There probably are ways to do it, permaculturally, but I can't come up with a sure fire trick that would work everywhere. There is the heating and then there is the pumping. You might be able to use a compost system to heat your pond system. You might be able to use a solar panel to pump your water. it would depend on your situation. At my place, I would consider maybe a gravity feed system that runs creek water into a large compost system thus heating the water and at the same time dumping the water into a hot tank that cools slightly and drops it into the fish tank, the overflow from the fish pond going into aquatic plant tanks and then outside into other systems. Feeding the fish might not be too big a problem permaculture style: Black Soldier Fly, Compost Worms, meal worms... there are options.
I can conceive of a system that, like Sepp's, looks more like aquaculture than aquaponics, but has some characteristics of the latter and could certainly be called aquaponics. Since Aquaponics can be broken down to hydroponics and aquaculture combined, and hydroponics can simply be defined as growing plants in nutrient rich water, there is no reason that aquaponics need be constrained to systems which involve high tech pumps, plastics, or grid electricity, which seem to be things that permaculturalists might want to minimize if they plan to follow the ethics.
It occurs to me that most people are responding to the question with the notion that the system will be used in a rural or off grid situation.
However in an urban setting aquaponics would seem to really find it's stride permaculturally. You could recycle/scrap together most of the materials for a home system and commercial systems could make good use of the existing resources (grid power, commercial structures, larger and wealthier market for outputs, etc...) to make a more resilient urban system. For most people on this forum I'd imagine aquaponics in the more technical sense (self contained, recirculating, run by pumps) won't ever hold much appeal beyond a hobby type thing
Freaky neat, actually, in my humble opinion.
it has been running continualy uncovered outside for 6 years and the original foam matt has been entirely consumed by a massive root mass that has begun to gather detritus and build soil and there are now earthworms and these gameris shrimp that appeared without human introduction along with a couple other macroarthropods that we haven't identified. Pretty neat.

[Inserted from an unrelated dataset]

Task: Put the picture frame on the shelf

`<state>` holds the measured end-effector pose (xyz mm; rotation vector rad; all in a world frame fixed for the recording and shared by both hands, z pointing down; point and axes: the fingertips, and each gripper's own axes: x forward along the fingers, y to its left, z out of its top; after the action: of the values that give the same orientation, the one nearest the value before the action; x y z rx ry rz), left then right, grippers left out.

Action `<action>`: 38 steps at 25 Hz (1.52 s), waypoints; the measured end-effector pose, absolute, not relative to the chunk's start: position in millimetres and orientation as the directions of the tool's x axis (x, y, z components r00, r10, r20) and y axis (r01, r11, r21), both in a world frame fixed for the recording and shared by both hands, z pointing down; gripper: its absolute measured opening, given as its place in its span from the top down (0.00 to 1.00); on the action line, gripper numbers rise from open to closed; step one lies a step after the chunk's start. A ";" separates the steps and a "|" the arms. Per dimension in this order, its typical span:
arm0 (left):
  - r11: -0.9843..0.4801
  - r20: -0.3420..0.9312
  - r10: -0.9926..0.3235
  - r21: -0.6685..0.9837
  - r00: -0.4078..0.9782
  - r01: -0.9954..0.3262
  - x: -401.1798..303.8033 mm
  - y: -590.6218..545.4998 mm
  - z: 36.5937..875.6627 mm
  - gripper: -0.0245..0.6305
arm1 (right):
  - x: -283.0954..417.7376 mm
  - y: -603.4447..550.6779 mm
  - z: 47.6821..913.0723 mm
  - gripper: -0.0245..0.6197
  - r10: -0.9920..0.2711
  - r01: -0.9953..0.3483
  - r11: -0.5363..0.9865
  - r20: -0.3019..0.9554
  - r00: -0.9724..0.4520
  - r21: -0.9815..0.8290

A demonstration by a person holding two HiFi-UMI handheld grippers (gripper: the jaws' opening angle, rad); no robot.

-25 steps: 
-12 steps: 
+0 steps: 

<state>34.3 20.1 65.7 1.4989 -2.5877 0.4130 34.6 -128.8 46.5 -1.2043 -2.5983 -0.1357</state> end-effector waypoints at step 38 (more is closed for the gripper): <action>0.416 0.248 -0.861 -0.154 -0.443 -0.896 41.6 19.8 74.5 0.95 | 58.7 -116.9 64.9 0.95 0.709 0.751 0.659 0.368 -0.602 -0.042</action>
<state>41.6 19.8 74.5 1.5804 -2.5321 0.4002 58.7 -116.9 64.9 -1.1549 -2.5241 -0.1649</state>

Certainly grid power is not going to reduce in price
I suspect that grid power pricing is going to become variable, and you will have programmable devices that go with it.
E.g. when the wind is blowing on a sunny day, and the windmills are spinning fast, power goes down to 3c/kWh. On a cold still winter night it may be 20c/kWh
At 3c/kWh it becomes economical to electrolyze hydrogen from water, and store it, then later burn it in combine cycle MHD/gas turbine to generate power. You lose about half the energy doing this, so power has to down to half the price to make it worth while.
Similarly the generating equipment doesn't get used much, so you have to amortize that out over fewer kWh's So the sales price will tend to be higher. As more devices are made, the gap between times of surplus and times of deficit get smaller.
Even now, at the utility level, companies are putting in industrial sized batteries. (Move with a crane...) At present they are used where by putting in a 100 MWh (megawatt hours) battery they can save rebuilding a powerline. The existing line can cope with the average power demeand, but not the peak.
Battery and remote small plants along with smart monitoring are stabilizing forces on the grid.